走到后山,宋只只怕陆遇累,便说想到旁边的亭子里坐一会儿。陆遇坐下时,习惯性将拐杖放在身侧,宋杖子不动声色地看着,心里很不是滋味。
微风掠过,有树叶沙沙的声音,宋只只手里捏着一片树叶,慢慢地转着。
在宋只只第二次看向陆遇的时候,陆遇问她:“你是不是有什么话想说。”
宋只只停下了手上的动作,又看了陆遇一眼,然后慢慢将目光投向远处:“我好像还没问过你,为什么回来。”
说完这句话,宋只只也顿了一下,这些天一直烦恼着她不知道该怎么开口的问题,原来这么轻易就可以说出来。
陆遇微微撇过头,声音低低的:“我说过了,因为公司的业务。”
宋只只没有过多辨证这个答案的真假,再次开口时,她的声音听起来有些缥缈:“这些年,你想起过我吗。”
陆遇明显一愣,放在膝盖上的手攥得紧紧的,眼睛微微下垂,叫她的名字:“只只……”
宋只只转过头看着他的侧脸:“上次的事小安和我说了,为什么要奋不顾身来找我。”宋只只顿了一顿,眼睛里有异样的光,“你还和以前一样,是在乎我的,对吗。”
陆遇对上宋只只的视线,一字一句道:“只只,以前的事已经过去了。”
“没过去。”宋只只打断他,“对我来说,没有过去。”
没等到陆遇说话,宋只只的声音再次响起:“以前的事,我可以不向你追问,你想说的时候再慢慢告诉我。现在我只想问你,如果我说我的心里没过去,我们还能像从前一样吗。”
陆遇眼眶微红,看着面前有些倔强的宋只只,对视许久还是别过眼。
陆遇脸上的为难深深刺痛了宋只只,她终究不忍心再看他,却又固执地想要他的答案。很多年前没有对他说的话,此刻她必须告诉他。
她面对着陆遇,第一次说出了那些话:“从小到大,除了奶奶,这个世界上没有人爱我,也没有人教过我,该怎么去爱一个人。”
宋只只顿了顿:“在你出现之前,我的世界只有我自己,当时我只觉得,能和你一直当好朋友就很好了。直到后来你离开了我才懂得,我一直都喜欢你,可我是个笨蛋,笨到明明那么喜欢你却不自知。”
陆遇始终低着头,要是在以前,他听到这番话该有多开心。可是如今,如今的他,面对着宋只只,他又能回应她什么呢。

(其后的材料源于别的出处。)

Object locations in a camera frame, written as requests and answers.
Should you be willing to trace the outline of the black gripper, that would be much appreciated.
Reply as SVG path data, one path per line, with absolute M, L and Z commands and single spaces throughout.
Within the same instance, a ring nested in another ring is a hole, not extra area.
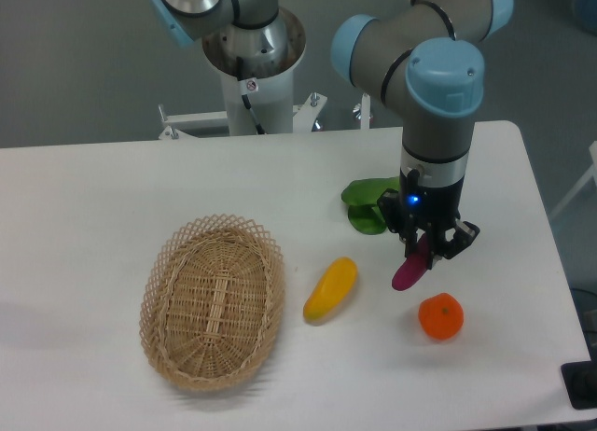
M 443 258 L 453 258 L 466 250 L 479 236 L 480 229 L 463 221 L 459 212 L 463 180 L 442 187 L 423 184 L 423 173 L 409 170 L 399 176 L 399 190 L 386 189 L 377 200 L 386 227 L 405 245 L 405 257 L 418 253 L 418 241 L 427 235 L 427 268 Z

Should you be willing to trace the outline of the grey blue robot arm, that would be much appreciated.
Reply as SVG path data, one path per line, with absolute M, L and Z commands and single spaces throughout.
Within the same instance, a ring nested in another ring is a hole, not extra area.
M 288 132 L 292 90 L 286 84 L 305 49 L 301 26 L 279 0 L 149 0 L 181 46 L 201 42 L 224 78 L 233 135 Z M 335 33 L 330 60 L 354 87 L 403 122 L 399 189 L 378 205 L 407 256 L 427 267 L 463 252 L 479 235 L 459 202 L 482 101 L 485 65 L 478 42 L 504 27 L 513 0 L 410 0 L 382 21 L 355 15 Z

宋只只说到最后有些哽咽,但她仍然抑制自己语气平静地问:“那么你呢,你对我也是如此吗。”
陆遇的拳头越握越紧,却拼命咬紧牙关不肯出声。
两个人在无声的沉默中对峙许久,陆遇终于抬起眼,眼底一片猩红,他看向宋只只,开口似乎很艰难:“只只…”
“叮铃铃铃,叮铃铃铃……”
突然一阵电话铃声响起,打破了两人的平静,陆遇拿出手机,电话那边传来林泽旻的声音:“你很久之前就说在路上怎么还没到,对方因为合同条款的事已经在公司闹起来了,你不回来我一个人真搞不定。”
陆遇简单聊了两句就挂了电话,宋只只坐在他旁边,将电话那头的声音听得一清二楚。
陆遇挂断电话握着手机,一时又陷入了不知道怎么开口的境况。宋只只没有过多纠结刚才的话题,知道他有事也不再留他,朝他开口道:“你有事就先去吧。”
陆遇犹豫了一会儿,站起身对宋只只说:“那我先送你回去。”
宋只只摇摇头:“我想自己再待一会儿。”
陆遇便不再说什么:“好,那我先走,你自己注意安全。”
他拿着拐杖又站了一会儿,转过身走了两步,宋只只叫他:“陆遇。”
陆遇停下,宋只只的声音从身后传来:“我还可以联系你吗。”
陆遇紧紧闭了闭眼,握着拐杖的手指下意识用力,隔了半晌,他说:“可以。”
他身后的宋只只听完露出一抹苦涩的笑:“知道了。”
后来陆遇离开的时候,他想宋只只应该会在身后看着他离开的背影,在那段走了一百二十七步的小路,他的每一步都特别沉重,每一步,他都忍住了没有回头。